Quella visita apostolica a Corigliano che scoprì preti infedeli al celibato
Giulio Iudicissa racconta i due mesi vissuti in città dal Mons. Andrea Perbenedetti nel lontano 1629. Fu inviato dal Papa dell'epoca per accertare la consistenza numerica e qualitativa del clero, gli introiti, il rapporto con i fedeli

di Giulio Iudicissa
Dal 23 febbraio al 6 aprile del 1629, fu, a Corigliano, Mons. Andrea Perbenedetti, Vescovo di Venosa. La sua non fu una visita qualsiasi, dettata da motivi di amicizia o di curiosità. Fu una visita apostolica, quindi, di eccezionale rilievo, soprattutto, per la considerazione di cui l'incaricato godeva in ambito pontificio.
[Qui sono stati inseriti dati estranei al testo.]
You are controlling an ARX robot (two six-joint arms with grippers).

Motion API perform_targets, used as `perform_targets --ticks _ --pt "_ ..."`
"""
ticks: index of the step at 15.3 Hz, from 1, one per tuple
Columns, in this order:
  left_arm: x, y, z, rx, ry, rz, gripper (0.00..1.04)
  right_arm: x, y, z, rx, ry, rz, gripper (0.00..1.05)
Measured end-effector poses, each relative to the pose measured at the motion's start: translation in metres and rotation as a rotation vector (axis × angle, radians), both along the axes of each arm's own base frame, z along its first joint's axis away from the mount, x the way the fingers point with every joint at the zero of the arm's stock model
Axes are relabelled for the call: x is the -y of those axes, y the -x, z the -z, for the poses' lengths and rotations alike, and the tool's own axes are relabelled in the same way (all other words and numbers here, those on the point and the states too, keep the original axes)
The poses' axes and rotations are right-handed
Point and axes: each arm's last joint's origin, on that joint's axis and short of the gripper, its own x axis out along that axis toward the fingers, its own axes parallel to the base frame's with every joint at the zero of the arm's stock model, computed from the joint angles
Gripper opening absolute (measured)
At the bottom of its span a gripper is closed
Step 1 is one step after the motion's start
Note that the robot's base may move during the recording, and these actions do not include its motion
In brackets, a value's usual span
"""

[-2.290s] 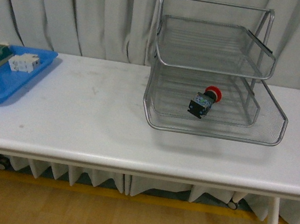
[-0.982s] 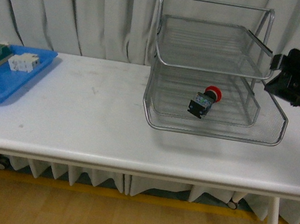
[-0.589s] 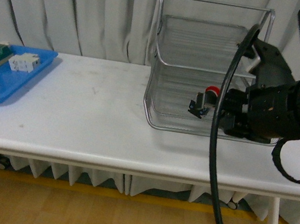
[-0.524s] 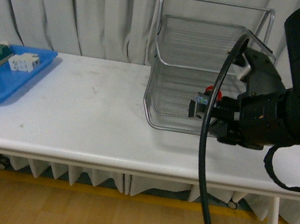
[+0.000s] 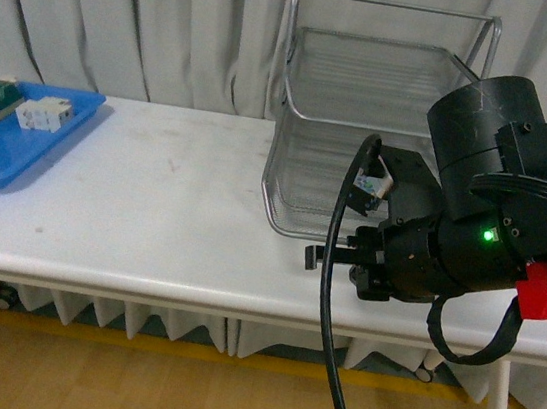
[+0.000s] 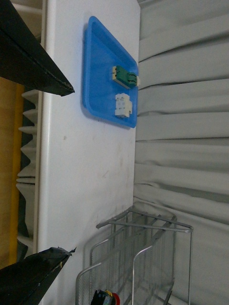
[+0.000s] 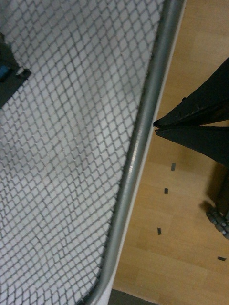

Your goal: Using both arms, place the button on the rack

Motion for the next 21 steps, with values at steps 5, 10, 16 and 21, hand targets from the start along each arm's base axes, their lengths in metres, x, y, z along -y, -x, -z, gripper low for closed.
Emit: perform_targets --ticks 5,10,16,21 --pt "0.000 0.000 0.000 0.000 0.000 0.000 0.98 0.006 -0.019 0.004 0.003 0.040 0.011 0.02" --pt "0.000 0.000 0.000 0.000 0.000 0.000 0.98 0.011 -0.041 0.003 0.046 0.069 0.022 0.02" --pt "0.000 0.000 0.000 0.000 0.000 0.000 0.98 0.029 -0.079 -0.004 0.103 0.121 0.063 0.02" --pt "0.000 0.000 0.000 0.000 0.000 0.000 0.98 0.052 -0.105 -0.020 0.195 0.137 0.122 0.02"
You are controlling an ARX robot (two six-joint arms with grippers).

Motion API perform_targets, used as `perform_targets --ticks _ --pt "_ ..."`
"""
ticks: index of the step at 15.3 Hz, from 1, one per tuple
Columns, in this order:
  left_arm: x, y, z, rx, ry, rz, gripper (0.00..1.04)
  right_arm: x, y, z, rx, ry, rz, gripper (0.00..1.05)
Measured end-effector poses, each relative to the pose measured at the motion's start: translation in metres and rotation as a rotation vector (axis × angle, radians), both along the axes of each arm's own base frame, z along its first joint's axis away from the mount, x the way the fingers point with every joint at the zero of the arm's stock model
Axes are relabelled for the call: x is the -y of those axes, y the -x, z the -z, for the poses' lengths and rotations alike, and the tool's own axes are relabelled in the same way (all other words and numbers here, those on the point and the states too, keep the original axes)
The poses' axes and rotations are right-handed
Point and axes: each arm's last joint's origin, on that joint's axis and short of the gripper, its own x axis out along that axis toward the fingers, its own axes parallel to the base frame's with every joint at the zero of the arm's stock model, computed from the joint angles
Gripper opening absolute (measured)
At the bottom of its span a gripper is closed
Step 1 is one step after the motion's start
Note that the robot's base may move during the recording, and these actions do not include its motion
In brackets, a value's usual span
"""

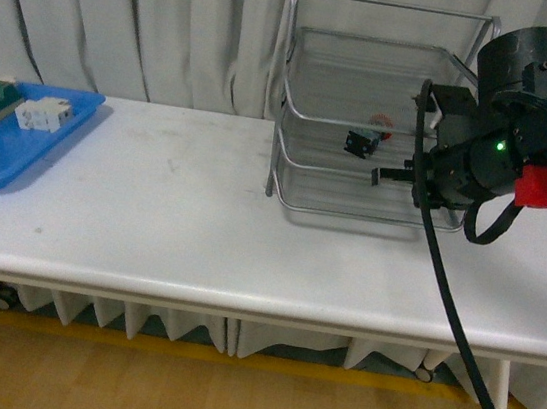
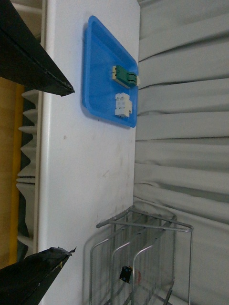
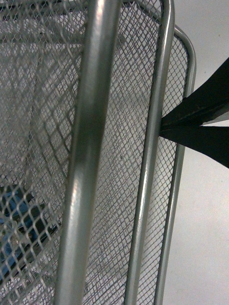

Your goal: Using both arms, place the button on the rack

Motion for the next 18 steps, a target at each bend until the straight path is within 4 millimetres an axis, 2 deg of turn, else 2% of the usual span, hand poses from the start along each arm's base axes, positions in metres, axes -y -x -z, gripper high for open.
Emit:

Essa avrebbe dovuto accertare la consistenza numerica e qualitativa del clero, gli introiti, il rapporto con i fedeli.
Il paese conta, all'epoca, intorno a 5600 abitanti e da poco alla signoria dei Sanseverino è subentrata quella dei Saluzzo.
Dalla relazione finale emergono alcuni dati, che offrono uno spaccato interessante della chiesa locale e della società del tempo. Il numero dei sacerdoti è abbastanza alto, ben 35, e tutti economicamente agiati. Si pensi che in parrocchie, ridotte, oggi, al lumicino, come quelle di San Pietro e di Santa Maria, officiavano ben 24 sacerdoti, 12 per parrocchia. Tra di loro risulta anche esserci una equilibrata suddivisione di compiti, per cui alla celebrazione della Messa ed alla Confessione, si aggiungevano la pratica dell'Unzione degli infermi ed, in una certa misura, la Catechesi.
Purtroppo, l'esame dei singoli sacerdoti mette in luce una preparazione culturale e spirituale non proprio adeguata, di certo, conseguente anche alla carenza organizzativa e pedagogica del seminario rossanese.
Si riscontrano anche delle situazioni delicate: sacerdoti, che bevono un bicchiere di vino di troppo, o sacerdoti notoriamente "concubinarii" o che, più semplicemente, "vivono alla libera e tengono pratica disshonesta con donne". Per fortuna, pochi.